### Task requirements
Only the lines from the top of the data through the line containing "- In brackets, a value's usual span" should be duplicated, exactly as they appear.

•••

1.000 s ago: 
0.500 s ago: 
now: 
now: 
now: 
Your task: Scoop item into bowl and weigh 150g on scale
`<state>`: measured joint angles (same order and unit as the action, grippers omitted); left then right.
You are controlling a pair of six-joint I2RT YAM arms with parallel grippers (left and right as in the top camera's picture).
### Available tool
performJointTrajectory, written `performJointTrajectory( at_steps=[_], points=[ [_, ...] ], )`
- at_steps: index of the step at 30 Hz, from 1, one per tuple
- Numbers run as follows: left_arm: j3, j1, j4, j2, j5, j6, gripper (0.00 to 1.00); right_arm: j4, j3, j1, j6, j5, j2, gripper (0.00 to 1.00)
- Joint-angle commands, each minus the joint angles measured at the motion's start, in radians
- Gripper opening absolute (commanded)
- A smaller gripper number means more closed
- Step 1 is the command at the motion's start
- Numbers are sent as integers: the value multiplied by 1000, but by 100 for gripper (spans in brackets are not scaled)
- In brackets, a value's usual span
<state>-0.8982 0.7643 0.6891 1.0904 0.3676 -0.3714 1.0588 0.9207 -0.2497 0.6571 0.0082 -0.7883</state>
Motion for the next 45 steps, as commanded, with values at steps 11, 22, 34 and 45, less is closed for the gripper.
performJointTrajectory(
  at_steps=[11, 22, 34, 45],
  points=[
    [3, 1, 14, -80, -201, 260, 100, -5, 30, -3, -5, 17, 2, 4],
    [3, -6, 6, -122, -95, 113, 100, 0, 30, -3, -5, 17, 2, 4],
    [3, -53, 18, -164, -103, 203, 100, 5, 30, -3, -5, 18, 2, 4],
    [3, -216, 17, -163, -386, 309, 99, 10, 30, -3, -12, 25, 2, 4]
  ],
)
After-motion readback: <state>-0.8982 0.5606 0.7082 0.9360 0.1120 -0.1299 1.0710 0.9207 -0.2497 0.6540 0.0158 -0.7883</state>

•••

### Output below
1.000 s ago: 
0.500 s ago: 
now: 
now: 
now: 
Your task: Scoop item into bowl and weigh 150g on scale
`<state>`: measured joint angles (same order and unit as the action, grippers omitted); left then right.
You are controlling a pair of six-joint I2RT YAM arms with parallel grippers (left and right as in the top camera's picture).
### Available tool
performJointTrajectory, written `performJointTrajectory( at_steps=[_], points=[ [_, ...] ], )`
- at_steps: index of the step at 30 Hz, from 1, one per tuple
- Numbers run as follows: left_arm: j3, j1, j4, j2, j5, j6, gripper (0.00 to 1.00); right_arm: j4, j3, j1, j6, j5, j2, gripper (0.00 to 1.00)
- Joint-angle commands, each minus the joint angles measured at the motion's start, in radians
- Gripper opening absolute (commanded)
- A smaller gripper number means more closed
- Step 1 is the command at the motion's start
- Numbers are sent as integers: the value multiplied by 1000, but by 100 for gripper (spans in brackets are not scaled)
- In brackets, a value's usual span

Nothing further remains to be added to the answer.